Perfluorohexane sulfonate (PFHxS) is an environmental pollutant that can be measured in the blood of infants and children worldwide. Several studies have linked PFHxS exposure to metabolic disorders like non-alcoholic fatty liver disease and increased body mass index in children. However, the mechanism of these observations is unknown. To investigate the metabolic effects of PFHxS during development, pregnant Long Evans rats were orally gavaged daily with 0, 17, or 50 mg/kg PFHxS from gestational day 6 to postnatal day 14 (PN14) and the dams and offspring were evaluated. No significant changes in body and liver weights were observed in either the dams or pups.
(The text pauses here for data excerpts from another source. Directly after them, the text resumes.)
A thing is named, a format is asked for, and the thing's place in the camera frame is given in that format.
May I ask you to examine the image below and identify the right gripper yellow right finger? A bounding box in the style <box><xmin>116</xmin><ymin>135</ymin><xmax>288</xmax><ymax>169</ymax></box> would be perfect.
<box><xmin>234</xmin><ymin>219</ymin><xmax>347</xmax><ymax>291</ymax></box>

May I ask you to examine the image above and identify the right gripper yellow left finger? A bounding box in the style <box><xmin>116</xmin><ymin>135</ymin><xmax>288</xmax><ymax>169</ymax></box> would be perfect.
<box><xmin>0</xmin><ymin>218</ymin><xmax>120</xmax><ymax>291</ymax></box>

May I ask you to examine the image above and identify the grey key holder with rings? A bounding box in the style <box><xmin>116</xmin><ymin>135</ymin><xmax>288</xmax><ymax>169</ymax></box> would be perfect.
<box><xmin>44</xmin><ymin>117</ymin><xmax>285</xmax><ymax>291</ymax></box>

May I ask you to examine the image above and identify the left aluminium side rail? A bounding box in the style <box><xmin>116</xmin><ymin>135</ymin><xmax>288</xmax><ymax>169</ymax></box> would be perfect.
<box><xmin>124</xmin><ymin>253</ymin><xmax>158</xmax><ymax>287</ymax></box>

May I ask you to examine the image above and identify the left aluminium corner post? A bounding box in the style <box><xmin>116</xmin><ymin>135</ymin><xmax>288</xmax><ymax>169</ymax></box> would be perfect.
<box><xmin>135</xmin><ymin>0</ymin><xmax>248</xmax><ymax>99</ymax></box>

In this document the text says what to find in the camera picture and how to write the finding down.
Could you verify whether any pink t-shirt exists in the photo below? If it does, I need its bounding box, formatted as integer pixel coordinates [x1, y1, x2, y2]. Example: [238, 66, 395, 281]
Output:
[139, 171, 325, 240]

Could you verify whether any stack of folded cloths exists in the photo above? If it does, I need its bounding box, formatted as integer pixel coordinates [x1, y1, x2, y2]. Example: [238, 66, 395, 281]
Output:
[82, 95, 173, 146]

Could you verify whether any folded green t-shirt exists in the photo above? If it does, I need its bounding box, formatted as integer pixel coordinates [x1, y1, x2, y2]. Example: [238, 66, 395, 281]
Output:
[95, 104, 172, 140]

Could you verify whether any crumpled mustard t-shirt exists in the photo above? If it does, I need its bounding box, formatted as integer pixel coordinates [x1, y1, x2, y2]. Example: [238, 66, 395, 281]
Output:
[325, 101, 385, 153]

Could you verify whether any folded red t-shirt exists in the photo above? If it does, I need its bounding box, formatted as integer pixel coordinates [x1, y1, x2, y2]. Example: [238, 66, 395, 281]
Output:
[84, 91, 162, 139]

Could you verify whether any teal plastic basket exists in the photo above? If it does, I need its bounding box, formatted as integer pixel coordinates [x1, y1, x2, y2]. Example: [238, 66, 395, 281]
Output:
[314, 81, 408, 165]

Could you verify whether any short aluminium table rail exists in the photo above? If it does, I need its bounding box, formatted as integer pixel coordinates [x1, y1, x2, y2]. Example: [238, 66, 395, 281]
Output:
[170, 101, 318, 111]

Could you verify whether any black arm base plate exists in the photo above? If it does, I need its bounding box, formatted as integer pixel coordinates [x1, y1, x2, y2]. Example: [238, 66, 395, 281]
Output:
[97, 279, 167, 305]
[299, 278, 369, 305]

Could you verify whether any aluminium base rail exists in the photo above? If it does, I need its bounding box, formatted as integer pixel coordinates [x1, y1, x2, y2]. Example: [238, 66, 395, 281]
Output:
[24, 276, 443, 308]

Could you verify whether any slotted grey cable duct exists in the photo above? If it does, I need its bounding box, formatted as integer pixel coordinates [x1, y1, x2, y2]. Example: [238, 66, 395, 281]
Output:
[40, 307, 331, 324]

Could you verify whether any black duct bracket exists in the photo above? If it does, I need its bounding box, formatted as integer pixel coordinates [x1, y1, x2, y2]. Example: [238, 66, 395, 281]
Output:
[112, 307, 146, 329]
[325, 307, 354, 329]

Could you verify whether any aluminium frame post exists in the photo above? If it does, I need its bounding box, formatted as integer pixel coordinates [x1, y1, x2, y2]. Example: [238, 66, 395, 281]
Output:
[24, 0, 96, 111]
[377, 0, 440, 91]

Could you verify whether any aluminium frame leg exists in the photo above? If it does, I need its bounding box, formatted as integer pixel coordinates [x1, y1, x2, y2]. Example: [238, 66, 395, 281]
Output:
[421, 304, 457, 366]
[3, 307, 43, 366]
Serum biochemistry revealed that glucose was significantly increased in dams exposed to 50 mg/kg/day PFHxS. With regards to liver and kidney function, significant increases in serum alanine transaminase (ALT) and creatinine (Cr) were detected in dams exposed to 17 mg/kg PFHxS, while those exposed to 50 mg/kg PFHxS showed significant increases in blood urea nitrogen (BUN). Male pups exposed to 50 mg/kg PFHxS exhibited significantly lower serum total protein and globulin levels on PN14. Since the liver is an established target of perfluorinated compounds and controls energy metabolism, we next performed RNA-Sequencing (RNA-Seq) of male pup livers on PN2 and PN14 (0 versus 50 mg/kg PFHxS). RNA-Seq identified 198 and 418 differentially expressed genes (DEGs) on PN2 and PN14, respectively (FDR q<0.05). Pathway analyses showed an enriched signal for ketogenesis, fatty acid oxidation, and peroxisome proliferator-activated receptor (PPAR) activation at both developmental stages. To validate the RNA-Seq findings, we next performed qRT-PCR of male and female littermates from all exposure groups, assaying candidate DEGs related to energy and hormone metabolism. Our results demonstrate agreement between RNA-Seq and qRT-PCR, and agreement between the sexes; additionally, these candidate genes displayed a clear dose response. Taken together, these data suggest PFHxS exposure altered glucose metabolism in dams, and serum protein content in the pups. In addition, a transcriptomic signature consistent with abnormal energy processing was identified in the male pup liver. This work does not reflect US EPA policy.

Impact/Purpose

Some perfluoroalkyl substances (PFAS) have been associated with metabolic dysfunction in human populations, including children. Here we studied if a maternal exposure to perfluorohexane sulfonate (PFHxS) may alter lipid and glucose metabolism during lactation and postnatal development in the rat. Pregnant rats were dosed with either vehicle control (water), a low dose of perfluorohexane sulfonate (PFHxS, 17 mg/kg/day), or a high dose (50 mg/kg/day) throughout pregnancy and the postnatal period. Our data show that maternal PFHxS exposure significantly increased dam serum glucose following the high dose exposure. Additionally, we identified significant changes to several liver and kidney biomarkers in both dams and offspring. We next examined the pup liver at two developmental stages as the liver is a known target of some PFAS, and is a major metabolic regulator. RNA-Sequencing (RNA-Seq) of the liver on postnatal days 2 and 14 show a strong transcriptional signal reflective of increased ketogenesis and fatty acid oxidation, which suggests that the pups may exhibit increased insulin sensitivity. Together, these data show that while dam glucose is higher postpartum, the opposite signal is observed in their offspring. The long-term consequences of these metabolic changes are not known, but we are next testing how PFHxS changes body composition in mothers and their offspring overtime. These data support the Agency's PFAS Action Plan and can aid risk assessors in interpreting the health effects of PFHxS.

Citation

Sasser, A., K. Bell, C. Miller, C. Wood, G. Jung, D. Jenkins-Hill, J. McCord, AND Katherine O'Shaughnessy. Exposure to Perfluorohexane Sulfonate (PFHxS) Induces Metabolic Disturbances in Lactating Rats and Their Offspring. Endocrine Disrupting Chemicals North Carolina (EDC-NC), Durham, NC, March 22, 2024.